Solutions Director
September 2, 2021
Eight out of ten enterprises, according to Gartner, will abandon their traditional data centers for public cloud, hosted private cloud, or co-location alternatives by 2025.1 That prediction was given in 2019, before the pandemic.
For years, the industry has been moving in this direction, heading toward a subscription-based, cloud-centric operational model, where services are paid for as they are consumed. But the pandemic has accelerated this trend, illustrating in a very real way the importance of flexibility and agility, the need for lower operational costs, and the challenge of projecting future technology needs. As Gartner research vice president, Sid Nag, put it, “The pandemic validated cloud’s value proposition.”2
Journey to Modernization
To guide organizations in accelerating their Digital Transformation initiatives, ePlus has built a four-step Journey to Modernization Lifecycle that evaluates strategy, execution, and optimization for each application workload. Modernization may seem daunting at first, but our methodology is meant to guide you in being more efficient and streamlined after each iteration.

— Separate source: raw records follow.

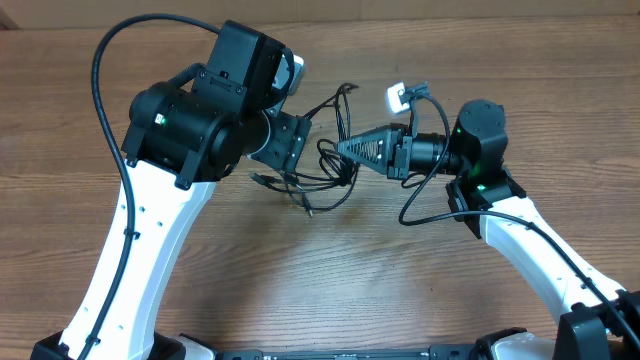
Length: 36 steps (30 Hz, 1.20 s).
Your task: Untangle cables
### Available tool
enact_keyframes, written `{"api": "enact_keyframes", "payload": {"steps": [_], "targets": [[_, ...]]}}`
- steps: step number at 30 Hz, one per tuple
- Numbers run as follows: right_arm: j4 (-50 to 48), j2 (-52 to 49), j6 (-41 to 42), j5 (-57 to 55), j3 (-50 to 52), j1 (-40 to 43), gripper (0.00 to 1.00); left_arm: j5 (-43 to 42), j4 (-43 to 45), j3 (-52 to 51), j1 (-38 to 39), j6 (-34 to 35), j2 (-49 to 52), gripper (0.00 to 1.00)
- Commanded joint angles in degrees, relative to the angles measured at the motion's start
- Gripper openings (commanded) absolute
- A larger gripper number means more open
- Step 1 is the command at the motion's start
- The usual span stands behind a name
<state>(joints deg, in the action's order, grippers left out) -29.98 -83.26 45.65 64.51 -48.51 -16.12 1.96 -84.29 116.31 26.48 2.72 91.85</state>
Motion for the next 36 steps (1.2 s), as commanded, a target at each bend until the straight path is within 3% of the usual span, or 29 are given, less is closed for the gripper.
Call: {"api": "enact_keyframes", "payload": {"steps": [1,8,15,18,26,31,36], "targets": [[-6.54,0.28,13.94,-0.81,-0.98,0.13,0.04,-8.24,-0.5,1.05,-0.2,-3.34,-0.46,0.77],[-7.32,0.26,19.1,-3.58,-0.98,0.42,0.04,-9.73,-1.62,1.05,-0.2,-9.44,-0.46,0.75],[-7.32,0.26,25.59,-3.26,-0.98,2.08,0.04,-13.03,-2.73,1.05,-0.2,-24.41,-0.46,0.58],[-7.48,0.26,34.1,-2.43,-0.98,2.43,0.04,-14.8,-2.45,0.48,-0.2,-27.96,-0.44,0.61],[-22.62,0.26,48.94,3.17,-0.98,2.43,0.04,-15.15,2.01,0.07,-0.2,-29.64,2.21,0.68],[-23.78,0.26,49.09,3.56,-0.98,2.43,0.04,-16.41,2.45,0.07,-0.2,-29.99,5.6,0.66],[-23.74,0.26,49.07,3.48,-0.98,2.43,0.04,-24.22,2.67,0.07,-0.2,-31.69,6.29,0.67]]}}
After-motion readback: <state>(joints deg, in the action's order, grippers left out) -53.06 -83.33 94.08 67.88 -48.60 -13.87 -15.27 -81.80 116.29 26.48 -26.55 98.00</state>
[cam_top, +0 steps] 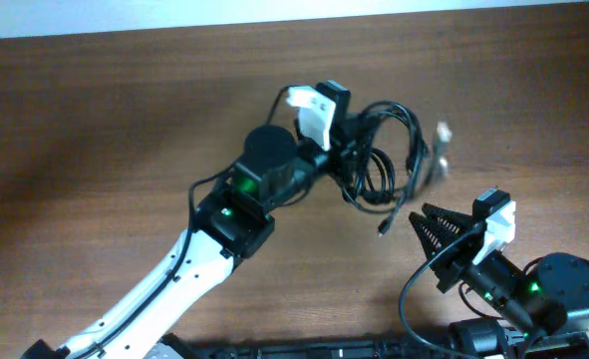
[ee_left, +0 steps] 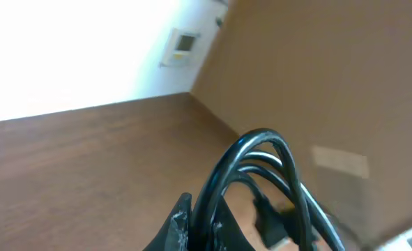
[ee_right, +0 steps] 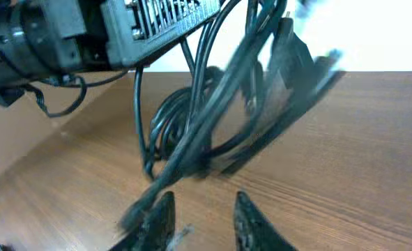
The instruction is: Untangle cables
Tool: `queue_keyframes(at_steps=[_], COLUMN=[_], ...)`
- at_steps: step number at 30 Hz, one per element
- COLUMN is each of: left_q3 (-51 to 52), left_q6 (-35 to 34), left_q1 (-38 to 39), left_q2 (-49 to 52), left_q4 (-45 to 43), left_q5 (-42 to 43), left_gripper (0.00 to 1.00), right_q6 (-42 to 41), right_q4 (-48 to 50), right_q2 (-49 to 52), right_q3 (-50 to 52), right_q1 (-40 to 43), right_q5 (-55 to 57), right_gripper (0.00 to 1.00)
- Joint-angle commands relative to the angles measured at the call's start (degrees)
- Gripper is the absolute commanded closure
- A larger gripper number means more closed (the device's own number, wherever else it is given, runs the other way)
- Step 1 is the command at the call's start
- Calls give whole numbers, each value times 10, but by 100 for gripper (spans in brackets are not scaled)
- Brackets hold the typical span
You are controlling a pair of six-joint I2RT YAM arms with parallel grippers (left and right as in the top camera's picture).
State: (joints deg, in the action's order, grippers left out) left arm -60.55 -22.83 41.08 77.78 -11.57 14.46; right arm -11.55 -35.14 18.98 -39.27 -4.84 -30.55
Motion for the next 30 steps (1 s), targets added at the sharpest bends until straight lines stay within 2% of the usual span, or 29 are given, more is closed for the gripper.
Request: queue_keyframes(at_steps=[1,2,3,6,7,11,12,18,21,24,30], left_q3=[-16,-16,-16,-16,-16,-16,-16,-16,-16,-16,-16], left_q6=[-7,-7,-7,-7,3,204,228,253,256,257,257], left_q1=[-33,-40,-46,-49,-49,-49,-49,-49,-49,-49,-89], left_q2=[-16,-16,-16,-16,-16,-16,-16,-16,-16,-16,-16], left_q4=[23,25,24,26,25,18,17,-15,-59,-77,-49], left_q5=[-25,-25,-25,-17,11,214,249,380,435,479,463], left_gripper=[100,100,100,100,100,100,100,100,100,100,100], right_q6=[4,4,4,3,2,2,2,2,-1,-43,-61], right_q4=[0,0,0,0,0,0,0,-17,-71,-120,-131], right_q2=[2,2,2,2,2,2,2,2,2,2,2], right_q3=[5,5,5,5,5,5,5,5,5,5,5], right_q1=[0,0,0,0,0,0,0,0,0,0,0], right_q5=[12,13,13,19,23,35,52,138,235,315,317], right_gripper=[35,22,18,15,14,14,14,14,14,14,13])
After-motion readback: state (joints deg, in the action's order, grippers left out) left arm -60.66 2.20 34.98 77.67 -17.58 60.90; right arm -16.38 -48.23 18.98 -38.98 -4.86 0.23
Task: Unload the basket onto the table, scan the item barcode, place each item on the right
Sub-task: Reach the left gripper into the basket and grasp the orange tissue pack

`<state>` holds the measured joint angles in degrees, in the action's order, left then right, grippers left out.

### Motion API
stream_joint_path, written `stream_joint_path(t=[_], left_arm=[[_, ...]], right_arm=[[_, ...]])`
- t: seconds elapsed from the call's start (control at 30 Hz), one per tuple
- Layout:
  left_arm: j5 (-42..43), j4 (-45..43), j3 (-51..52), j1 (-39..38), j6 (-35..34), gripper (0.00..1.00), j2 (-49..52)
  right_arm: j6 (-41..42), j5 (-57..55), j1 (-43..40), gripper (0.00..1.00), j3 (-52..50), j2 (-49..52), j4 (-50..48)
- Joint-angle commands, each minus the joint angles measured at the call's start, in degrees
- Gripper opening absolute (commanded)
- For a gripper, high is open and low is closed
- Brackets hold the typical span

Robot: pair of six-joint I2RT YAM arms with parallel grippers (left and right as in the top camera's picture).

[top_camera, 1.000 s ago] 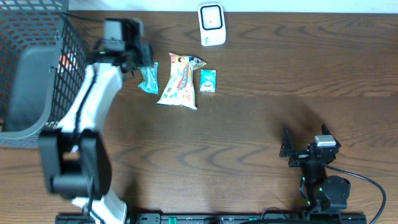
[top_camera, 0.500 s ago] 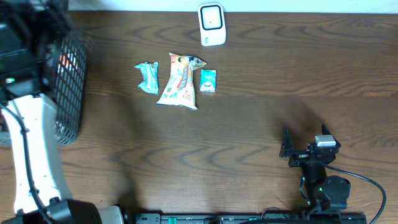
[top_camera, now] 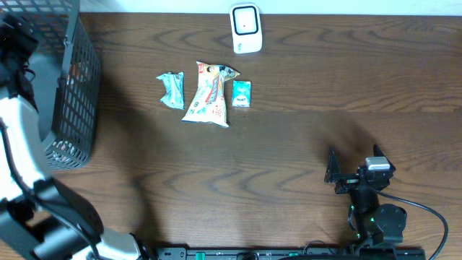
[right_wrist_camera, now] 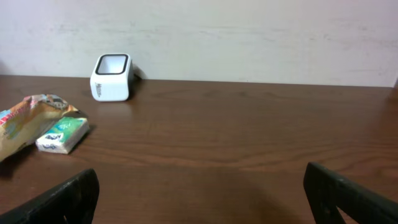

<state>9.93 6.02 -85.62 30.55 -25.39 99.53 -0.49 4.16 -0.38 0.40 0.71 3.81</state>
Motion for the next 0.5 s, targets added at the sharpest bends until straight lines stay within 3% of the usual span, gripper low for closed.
stream_joint_path(t=[0.0, 0.2, 0.47], left_arm=[[-0.5, -0.6, -0.1, 0.2, -4.4, 0.96, 4.8], [-1.0, -0.5, -0.1, 0.2, -12.7, 0.99, 11.3], [2.1, -0.5, -0.1, -0.1, -14.7, 1.0, 16.7]], right_arm=[[0.0, -0.2, 0.4, 0.99, -0.1, -0.3, 0.2], [0.0, -0.2, 0.4, 0.99, -0.1, -0.3, 0.2], [0.0, -0.2, 0.4, 0.99, -0.1, -0.3, 0.2]])
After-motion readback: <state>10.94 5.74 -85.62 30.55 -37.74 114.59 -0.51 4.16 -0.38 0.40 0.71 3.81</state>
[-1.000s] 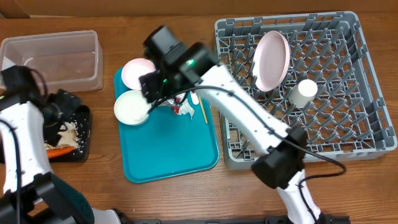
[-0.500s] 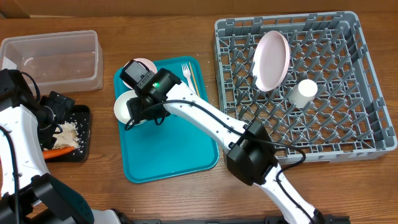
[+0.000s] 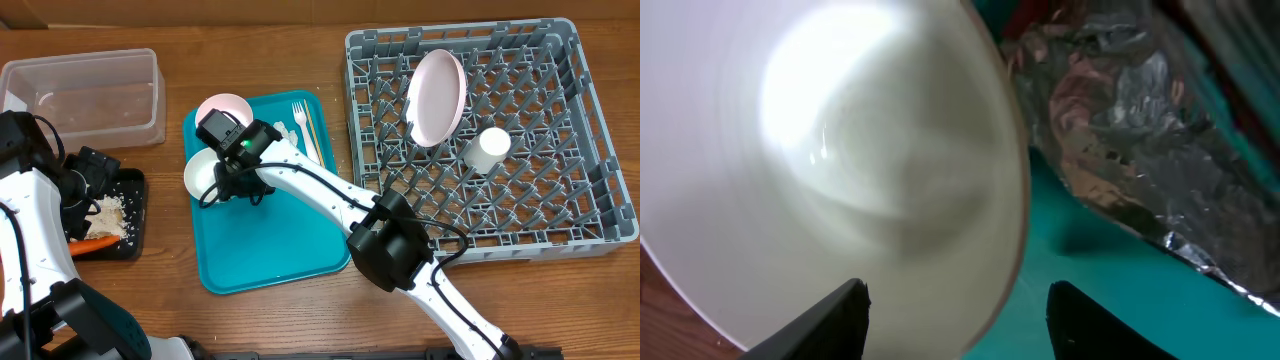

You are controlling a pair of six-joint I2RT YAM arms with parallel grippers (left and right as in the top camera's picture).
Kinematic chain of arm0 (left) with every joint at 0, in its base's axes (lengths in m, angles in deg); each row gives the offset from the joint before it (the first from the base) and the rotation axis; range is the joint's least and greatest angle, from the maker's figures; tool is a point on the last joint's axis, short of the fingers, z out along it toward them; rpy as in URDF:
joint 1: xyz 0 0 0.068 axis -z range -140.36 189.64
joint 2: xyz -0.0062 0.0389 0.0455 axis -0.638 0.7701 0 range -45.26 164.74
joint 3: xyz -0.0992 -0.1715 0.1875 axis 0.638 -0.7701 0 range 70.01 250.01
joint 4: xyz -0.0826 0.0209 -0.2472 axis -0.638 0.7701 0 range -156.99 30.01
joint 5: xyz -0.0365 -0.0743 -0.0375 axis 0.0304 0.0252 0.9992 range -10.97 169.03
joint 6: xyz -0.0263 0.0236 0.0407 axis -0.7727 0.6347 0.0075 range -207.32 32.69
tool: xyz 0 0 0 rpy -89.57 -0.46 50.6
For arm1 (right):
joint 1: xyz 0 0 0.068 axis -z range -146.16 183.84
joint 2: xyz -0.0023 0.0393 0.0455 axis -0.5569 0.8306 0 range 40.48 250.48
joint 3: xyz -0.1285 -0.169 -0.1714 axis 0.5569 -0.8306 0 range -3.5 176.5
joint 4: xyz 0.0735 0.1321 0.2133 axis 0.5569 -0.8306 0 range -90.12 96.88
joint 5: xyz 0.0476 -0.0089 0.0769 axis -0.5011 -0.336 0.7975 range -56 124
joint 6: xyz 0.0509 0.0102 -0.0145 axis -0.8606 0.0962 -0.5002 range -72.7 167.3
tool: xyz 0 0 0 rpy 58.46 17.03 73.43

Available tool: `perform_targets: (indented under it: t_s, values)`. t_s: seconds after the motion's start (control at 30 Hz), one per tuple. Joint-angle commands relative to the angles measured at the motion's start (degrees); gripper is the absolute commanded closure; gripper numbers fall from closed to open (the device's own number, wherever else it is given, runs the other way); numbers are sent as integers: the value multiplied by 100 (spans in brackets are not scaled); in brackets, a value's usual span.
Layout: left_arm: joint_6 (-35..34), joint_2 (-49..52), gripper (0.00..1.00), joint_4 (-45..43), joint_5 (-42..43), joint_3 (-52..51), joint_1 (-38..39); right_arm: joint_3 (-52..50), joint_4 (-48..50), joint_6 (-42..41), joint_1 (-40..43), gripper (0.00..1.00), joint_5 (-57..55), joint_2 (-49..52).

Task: Sort waste into correct bins and load items into the dishwasher rack
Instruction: 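Close the right gripper on the white bowl rim and lift it, then carry the white bowl right and lower it into the rack's back corner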

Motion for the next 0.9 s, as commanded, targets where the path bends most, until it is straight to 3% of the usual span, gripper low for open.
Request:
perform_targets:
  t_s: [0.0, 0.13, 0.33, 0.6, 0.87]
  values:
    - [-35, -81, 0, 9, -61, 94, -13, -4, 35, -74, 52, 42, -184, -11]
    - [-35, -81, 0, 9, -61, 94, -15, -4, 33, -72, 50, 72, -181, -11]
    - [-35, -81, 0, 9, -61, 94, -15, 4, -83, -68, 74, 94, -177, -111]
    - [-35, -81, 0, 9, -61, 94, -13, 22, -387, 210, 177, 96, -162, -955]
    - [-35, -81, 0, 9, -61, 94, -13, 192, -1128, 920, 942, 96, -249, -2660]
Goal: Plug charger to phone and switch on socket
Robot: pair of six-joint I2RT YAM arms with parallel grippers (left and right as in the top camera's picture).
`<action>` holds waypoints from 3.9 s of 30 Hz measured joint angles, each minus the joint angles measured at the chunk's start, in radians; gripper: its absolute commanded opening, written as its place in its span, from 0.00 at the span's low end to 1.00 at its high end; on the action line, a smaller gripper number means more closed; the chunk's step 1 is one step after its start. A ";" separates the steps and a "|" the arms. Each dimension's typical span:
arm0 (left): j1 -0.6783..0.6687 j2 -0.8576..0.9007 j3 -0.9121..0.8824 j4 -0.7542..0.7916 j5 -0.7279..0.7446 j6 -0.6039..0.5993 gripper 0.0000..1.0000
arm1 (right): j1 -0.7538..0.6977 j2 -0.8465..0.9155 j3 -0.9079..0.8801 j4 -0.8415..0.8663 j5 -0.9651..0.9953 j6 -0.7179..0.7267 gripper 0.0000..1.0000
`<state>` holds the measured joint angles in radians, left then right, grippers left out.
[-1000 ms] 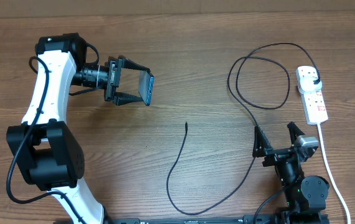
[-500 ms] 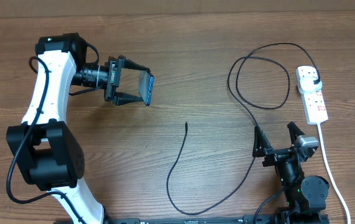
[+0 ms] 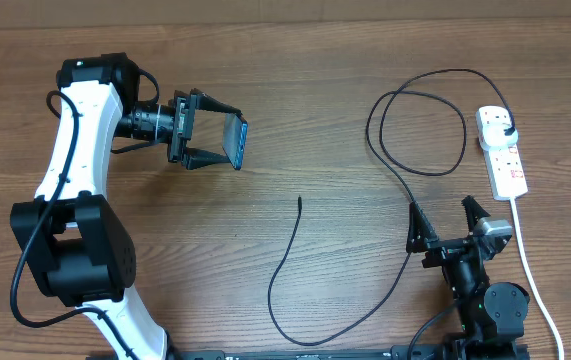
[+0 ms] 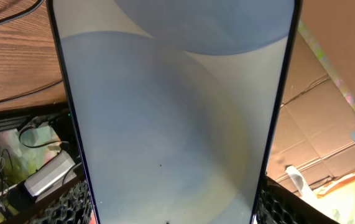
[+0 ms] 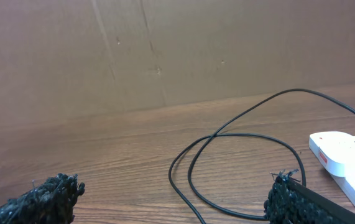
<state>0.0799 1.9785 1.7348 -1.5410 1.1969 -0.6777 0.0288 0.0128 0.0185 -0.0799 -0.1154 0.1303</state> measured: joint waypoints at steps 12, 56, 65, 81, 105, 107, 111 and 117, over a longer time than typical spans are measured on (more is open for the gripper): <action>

As with any journey, modernization starts with assessing where you are today and where you want to go and creating a roadmap to get there. This involves strategy, business outcome mapping, application analysis and dependency mapping, and modernization and operational readiness.
This step involves making decisions on what your cloud architecture will look like: private cloud (on-premise or hosted), public cloud (AWS, Azure, GCP), third-party Services, SaaS, and multi-cloud architecture. Every organization has both similar and different requirements, depending on geography and industry. Global factors, such as country laws and regulations and other geopolitical influences, also may impact your decisions.
This is the most critical and difficult step. It involves taking your strategy and your platform decisions, creating a well-designed, integrated platform architecture, and implementing it. The effort will address data center modernization, multi-cloud connectivity, hybrid cloud data protection, application modernization, orchestration and automation, and migration.
Enterprise Hybrid Cloud
While some organizations may be able to go all-in—migrating all workloads to the public cloud or a hosted facility—most will retain a hybrid model, where some mission-critical or highly regulated applications will remain on-premises.
The challenge is to build an architecture that works for both, delivering services to users in a cloud-like manner regardless of where the applications and infrastructure physically reside.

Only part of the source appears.